EXERCISE AIM: Each line from the top of the listing through the one holding "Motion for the" should be restated word for word, with nothing added and no pictures.

┌────────

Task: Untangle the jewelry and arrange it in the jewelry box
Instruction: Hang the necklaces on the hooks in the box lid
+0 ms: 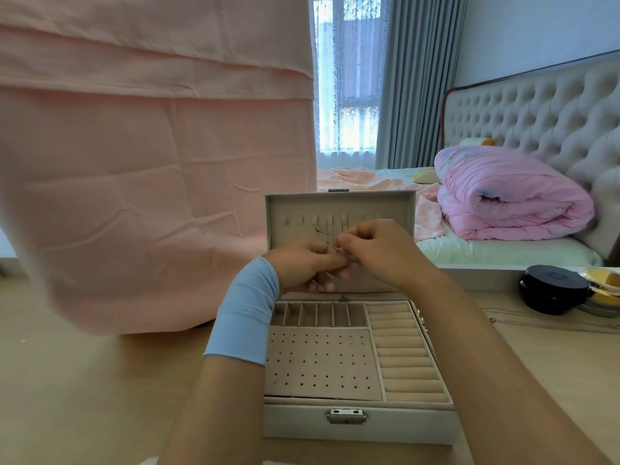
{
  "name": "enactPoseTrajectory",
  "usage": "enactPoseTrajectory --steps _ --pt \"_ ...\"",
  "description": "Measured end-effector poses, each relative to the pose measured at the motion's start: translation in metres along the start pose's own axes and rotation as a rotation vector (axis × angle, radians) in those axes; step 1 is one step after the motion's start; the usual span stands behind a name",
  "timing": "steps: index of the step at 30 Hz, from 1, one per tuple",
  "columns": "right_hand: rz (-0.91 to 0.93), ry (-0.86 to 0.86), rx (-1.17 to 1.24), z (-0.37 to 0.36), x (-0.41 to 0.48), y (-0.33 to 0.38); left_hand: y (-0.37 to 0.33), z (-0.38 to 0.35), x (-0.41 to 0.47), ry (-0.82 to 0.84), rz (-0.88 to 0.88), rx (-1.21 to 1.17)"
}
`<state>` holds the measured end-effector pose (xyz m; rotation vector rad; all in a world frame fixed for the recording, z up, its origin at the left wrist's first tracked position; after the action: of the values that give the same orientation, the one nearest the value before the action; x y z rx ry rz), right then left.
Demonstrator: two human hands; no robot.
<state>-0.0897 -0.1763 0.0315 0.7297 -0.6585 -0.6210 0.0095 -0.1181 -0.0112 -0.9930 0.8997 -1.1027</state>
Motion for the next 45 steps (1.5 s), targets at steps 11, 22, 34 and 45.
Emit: enactPoseTrajectory --steps 11,22,34,45 --pt "-0.103 0.335 -0.106 -0.057 -0.012 -0.017 -0.023 0.026 -0.013 -0.171 -0.053 0.426" --pt "0.086 -0.014 -0.189 -0.007 -0.002 0.026 -0.005 0.037 -0.010 -0.239 0.113 0.746" --pt "0.174 -0.036 -0.323 -0.012 0.033 0.059 0.004 0.042 -0.007 -0.220 0.166 0.780" --pt "0.096 0.137 -0.488 -0.054 0.018 0.011 -0.004 0.045 -0.017 -0.218 0.135 0.744"
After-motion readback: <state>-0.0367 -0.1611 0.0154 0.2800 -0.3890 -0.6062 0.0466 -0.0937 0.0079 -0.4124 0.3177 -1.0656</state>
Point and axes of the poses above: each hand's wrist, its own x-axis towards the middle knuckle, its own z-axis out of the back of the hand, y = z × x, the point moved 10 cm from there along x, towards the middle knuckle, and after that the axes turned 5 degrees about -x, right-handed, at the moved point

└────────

ANSWER AREA:
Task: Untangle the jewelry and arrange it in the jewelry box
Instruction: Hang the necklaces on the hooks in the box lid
+0 ms: 
{
  "name": "enactPoseTrajectory",
  "usage": "enactPoseTrajectory --steps _ --pt \"_ ...\"",
  "description": "Measured end-effector poses, each relative to the pose measured at the motion's start: translation in metres along the start pose's own axes and rotation as a rotation vector (axis × angle, radians) in those axes; step 1 is one step after the motion's start; the usual span stands behind a name",
  "timing": "steps: index of the step at 30 Hz, from 1, one per tuple",
  "columns": "right_hand: rz (-0.91 to 0.93), ry (-0.86 to 0.86), rx (-1.17 to 1.24), z (-0.37 to 0.36), x (-0.41 to 0.48), y (-0.33 to 0.38); left_hand: y (-0.37 to 0.33), z (-0.38 to 0.35), x (-0.41 to 0.47), ry (-0.82 to 0.84), rz (-0.88 to 0.88), rx (-1.21 to 1.17)"
}
`<state>` holds the measured end-effector pose (xyz m; rotation vector rad; all in a world frame fixed for the recording, z up, its origin at the left wrist's first tracked position; after the action: of the values that give the same orientation, the one nearest the value before the action; x y z rx ry rz), right then left.
Demonstrator: two human hands; no robot.
<state>-0.0897 -0.1763 0.0315 0.7297 -0.6585 -0.6210 0.0095 -0.1181 -0.0112 -0.9930 0.8997 -1.1027</state>
Motion for the next 45 steps (1.5 s), targets at steps 11, 22, 34 and 45.

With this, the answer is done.